▶ [SUPPLIED DATA]:
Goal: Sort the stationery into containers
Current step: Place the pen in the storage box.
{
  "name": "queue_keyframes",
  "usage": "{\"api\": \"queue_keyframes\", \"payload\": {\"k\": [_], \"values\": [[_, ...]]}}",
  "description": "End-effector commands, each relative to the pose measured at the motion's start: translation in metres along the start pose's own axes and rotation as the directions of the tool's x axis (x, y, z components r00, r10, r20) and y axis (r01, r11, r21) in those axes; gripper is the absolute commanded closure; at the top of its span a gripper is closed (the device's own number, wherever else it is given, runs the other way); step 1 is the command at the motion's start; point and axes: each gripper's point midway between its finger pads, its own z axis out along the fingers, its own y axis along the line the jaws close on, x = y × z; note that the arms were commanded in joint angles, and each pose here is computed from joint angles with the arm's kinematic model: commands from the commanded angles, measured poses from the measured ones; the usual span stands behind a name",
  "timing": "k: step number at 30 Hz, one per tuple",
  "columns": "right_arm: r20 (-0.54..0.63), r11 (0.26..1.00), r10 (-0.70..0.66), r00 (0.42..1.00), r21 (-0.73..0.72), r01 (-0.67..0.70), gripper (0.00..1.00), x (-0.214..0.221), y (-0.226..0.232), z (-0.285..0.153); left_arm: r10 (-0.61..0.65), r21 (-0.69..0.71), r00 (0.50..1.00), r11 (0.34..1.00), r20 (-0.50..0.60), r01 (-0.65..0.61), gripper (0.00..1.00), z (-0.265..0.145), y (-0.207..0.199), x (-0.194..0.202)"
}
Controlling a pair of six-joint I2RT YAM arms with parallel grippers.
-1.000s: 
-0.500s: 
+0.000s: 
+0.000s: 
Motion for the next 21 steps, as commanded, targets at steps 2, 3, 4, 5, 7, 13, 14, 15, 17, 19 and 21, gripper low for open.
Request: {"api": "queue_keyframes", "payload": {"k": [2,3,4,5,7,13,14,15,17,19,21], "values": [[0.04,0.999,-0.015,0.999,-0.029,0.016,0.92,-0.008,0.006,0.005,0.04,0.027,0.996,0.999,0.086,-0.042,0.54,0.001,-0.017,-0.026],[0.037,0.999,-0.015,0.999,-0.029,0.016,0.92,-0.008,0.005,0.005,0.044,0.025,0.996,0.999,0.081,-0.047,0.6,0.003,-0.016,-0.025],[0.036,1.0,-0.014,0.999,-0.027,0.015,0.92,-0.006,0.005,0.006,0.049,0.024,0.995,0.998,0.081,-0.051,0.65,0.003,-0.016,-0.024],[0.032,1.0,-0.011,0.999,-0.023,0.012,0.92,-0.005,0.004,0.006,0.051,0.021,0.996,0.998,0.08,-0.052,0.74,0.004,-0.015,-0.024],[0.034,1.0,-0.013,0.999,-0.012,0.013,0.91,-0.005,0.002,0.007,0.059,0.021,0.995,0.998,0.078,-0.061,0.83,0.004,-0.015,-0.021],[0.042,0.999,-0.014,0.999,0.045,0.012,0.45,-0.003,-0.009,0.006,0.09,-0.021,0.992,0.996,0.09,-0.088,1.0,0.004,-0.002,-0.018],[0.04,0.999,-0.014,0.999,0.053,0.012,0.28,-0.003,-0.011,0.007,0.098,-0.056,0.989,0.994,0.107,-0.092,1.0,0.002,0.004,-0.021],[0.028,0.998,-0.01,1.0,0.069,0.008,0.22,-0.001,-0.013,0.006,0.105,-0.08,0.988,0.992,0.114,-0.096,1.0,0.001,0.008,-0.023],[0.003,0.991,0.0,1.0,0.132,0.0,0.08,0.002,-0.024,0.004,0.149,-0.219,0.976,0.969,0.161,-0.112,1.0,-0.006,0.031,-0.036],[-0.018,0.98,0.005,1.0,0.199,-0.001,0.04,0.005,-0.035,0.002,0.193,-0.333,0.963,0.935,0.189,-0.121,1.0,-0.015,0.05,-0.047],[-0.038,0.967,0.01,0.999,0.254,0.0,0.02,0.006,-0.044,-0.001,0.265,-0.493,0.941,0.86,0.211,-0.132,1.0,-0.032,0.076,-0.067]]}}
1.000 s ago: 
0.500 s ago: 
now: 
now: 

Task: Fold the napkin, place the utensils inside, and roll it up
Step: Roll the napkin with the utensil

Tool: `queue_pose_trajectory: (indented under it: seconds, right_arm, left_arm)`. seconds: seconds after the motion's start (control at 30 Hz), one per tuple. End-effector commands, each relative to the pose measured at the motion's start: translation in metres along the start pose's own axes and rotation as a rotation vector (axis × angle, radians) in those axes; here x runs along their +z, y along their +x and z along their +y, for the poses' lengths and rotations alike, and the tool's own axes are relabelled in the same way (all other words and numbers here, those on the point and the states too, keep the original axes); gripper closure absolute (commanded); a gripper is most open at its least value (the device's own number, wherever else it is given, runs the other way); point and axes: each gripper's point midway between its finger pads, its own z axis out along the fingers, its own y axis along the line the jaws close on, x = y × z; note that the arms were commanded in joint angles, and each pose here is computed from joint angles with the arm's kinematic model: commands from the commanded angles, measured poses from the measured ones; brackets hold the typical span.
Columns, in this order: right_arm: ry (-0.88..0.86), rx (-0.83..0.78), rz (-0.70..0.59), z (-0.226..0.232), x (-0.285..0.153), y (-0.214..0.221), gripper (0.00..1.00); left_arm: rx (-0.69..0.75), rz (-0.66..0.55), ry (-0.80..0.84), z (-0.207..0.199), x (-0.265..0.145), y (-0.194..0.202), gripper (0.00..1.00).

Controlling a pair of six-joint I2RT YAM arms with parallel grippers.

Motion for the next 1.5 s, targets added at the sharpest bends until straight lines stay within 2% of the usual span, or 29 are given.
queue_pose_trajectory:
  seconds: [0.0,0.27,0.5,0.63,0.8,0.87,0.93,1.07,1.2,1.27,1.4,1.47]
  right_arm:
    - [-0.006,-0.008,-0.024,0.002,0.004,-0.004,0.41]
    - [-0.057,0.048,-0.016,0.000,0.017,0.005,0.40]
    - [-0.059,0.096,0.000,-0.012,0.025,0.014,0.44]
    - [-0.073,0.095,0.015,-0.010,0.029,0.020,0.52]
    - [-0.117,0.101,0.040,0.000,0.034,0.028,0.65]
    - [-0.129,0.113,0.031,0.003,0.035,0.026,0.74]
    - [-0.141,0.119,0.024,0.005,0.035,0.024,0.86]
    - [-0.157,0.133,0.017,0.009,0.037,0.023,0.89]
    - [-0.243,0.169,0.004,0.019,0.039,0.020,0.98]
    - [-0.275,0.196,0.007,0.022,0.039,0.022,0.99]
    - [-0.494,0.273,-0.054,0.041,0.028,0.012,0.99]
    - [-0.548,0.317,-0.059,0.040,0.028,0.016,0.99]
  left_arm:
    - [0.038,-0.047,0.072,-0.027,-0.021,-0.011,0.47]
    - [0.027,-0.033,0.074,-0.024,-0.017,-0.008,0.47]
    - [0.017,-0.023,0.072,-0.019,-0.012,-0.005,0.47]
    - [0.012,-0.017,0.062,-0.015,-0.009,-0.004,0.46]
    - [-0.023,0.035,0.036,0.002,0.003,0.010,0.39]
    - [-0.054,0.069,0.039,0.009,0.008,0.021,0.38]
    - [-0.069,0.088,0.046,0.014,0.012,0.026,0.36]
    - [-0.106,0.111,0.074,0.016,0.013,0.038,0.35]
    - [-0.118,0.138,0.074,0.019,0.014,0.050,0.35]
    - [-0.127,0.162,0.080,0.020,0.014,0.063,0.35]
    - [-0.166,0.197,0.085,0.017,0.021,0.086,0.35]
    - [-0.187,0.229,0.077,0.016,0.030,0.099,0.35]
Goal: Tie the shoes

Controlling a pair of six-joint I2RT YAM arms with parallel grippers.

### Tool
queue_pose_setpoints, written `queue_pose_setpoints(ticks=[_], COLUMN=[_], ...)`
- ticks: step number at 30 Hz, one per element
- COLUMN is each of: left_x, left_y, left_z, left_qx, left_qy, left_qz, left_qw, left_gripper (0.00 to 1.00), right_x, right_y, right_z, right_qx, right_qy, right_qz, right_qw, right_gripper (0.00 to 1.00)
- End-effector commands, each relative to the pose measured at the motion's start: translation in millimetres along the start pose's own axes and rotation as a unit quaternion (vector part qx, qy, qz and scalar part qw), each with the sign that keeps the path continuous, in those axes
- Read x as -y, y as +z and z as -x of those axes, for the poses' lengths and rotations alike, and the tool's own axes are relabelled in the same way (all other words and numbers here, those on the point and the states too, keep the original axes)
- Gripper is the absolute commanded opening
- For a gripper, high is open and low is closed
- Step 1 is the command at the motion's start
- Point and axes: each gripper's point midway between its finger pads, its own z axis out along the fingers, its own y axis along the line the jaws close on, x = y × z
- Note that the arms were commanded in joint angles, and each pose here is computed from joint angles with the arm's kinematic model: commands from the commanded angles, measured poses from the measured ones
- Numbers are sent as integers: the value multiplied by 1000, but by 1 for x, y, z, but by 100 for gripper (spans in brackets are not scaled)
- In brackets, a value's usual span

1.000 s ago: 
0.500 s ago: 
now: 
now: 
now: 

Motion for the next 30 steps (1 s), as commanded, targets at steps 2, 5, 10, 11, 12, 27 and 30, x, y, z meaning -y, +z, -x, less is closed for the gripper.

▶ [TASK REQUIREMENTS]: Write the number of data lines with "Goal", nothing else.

▶ [WRITTEN SOLUTION]: 2